A l’autre bout de l’hexagone, les normands — qui furent satisfaits, eux, de retrouver leur grande Région, la Normandie, ni haute, ni basse — diraient dans un cas comme ça : « ils veulent le beurre et l’argent du beurre ceux-là ». Gagner sur tous les tableaux pour le dire plus simplement : être allemand quand ça arrange — certes, il y a eu les « malgré nous » mais aussi tous les autres —, être français quand ça rapporte, et bientôt être un peu suisse, pourquoi pas ? Mais surtout et avant tout alsaciens.
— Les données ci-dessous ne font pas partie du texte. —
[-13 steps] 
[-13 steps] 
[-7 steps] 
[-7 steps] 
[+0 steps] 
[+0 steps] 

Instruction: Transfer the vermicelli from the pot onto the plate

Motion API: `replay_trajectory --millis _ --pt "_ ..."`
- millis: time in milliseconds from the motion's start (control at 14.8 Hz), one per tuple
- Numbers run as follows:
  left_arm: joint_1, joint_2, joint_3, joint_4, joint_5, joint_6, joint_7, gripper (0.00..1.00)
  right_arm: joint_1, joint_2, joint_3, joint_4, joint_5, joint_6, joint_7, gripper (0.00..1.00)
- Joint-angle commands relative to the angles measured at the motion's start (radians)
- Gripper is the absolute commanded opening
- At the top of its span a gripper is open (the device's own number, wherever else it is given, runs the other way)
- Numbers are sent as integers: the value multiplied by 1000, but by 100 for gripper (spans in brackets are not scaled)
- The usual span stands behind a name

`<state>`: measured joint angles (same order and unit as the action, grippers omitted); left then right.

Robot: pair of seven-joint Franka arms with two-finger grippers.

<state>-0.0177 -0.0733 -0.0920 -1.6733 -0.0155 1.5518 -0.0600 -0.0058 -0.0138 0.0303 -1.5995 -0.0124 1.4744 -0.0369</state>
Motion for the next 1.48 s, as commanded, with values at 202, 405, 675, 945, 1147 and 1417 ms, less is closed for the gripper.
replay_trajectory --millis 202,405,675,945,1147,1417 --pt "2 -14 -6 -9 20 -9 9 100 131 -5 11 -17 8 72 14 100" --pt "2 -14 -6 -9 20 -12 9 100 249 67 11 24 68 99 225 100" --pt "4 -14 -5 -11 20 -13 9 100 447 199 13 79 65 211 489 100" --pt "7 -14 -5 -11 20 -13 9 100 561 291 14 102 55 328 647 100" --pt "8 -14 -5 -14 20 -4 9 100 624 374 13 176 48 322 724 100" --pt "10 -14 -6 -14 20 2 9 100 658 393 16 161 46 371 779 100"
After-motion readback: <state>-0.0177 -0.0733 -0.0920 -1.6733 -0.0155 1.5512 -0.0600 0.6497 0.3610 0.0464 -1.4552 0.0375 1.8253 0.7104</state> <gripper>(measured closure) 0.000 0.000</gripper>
Après ça, ceux-ci se demandent pourquoi les députés européens, censés défendre une vision élargie du monde, sont de moins en moins enclins à venir siéger à Strasbourg, ces Beerflaschebrunzer — traduction, pisseur de bouteilles de bière ; signification mystérieuse, mais allusion sans doute à la rivalité avec la ville de Bruxelles en termes d’institutions européennes. La réponse est dans la question : là où il y a méfiance, repli sur soi, mépris de l’autre (surtout s’il est lorrain ou ardennais) et défense de son pré carré engéraniumiser, il ne peut pas y avoir d’Europe. Circulons !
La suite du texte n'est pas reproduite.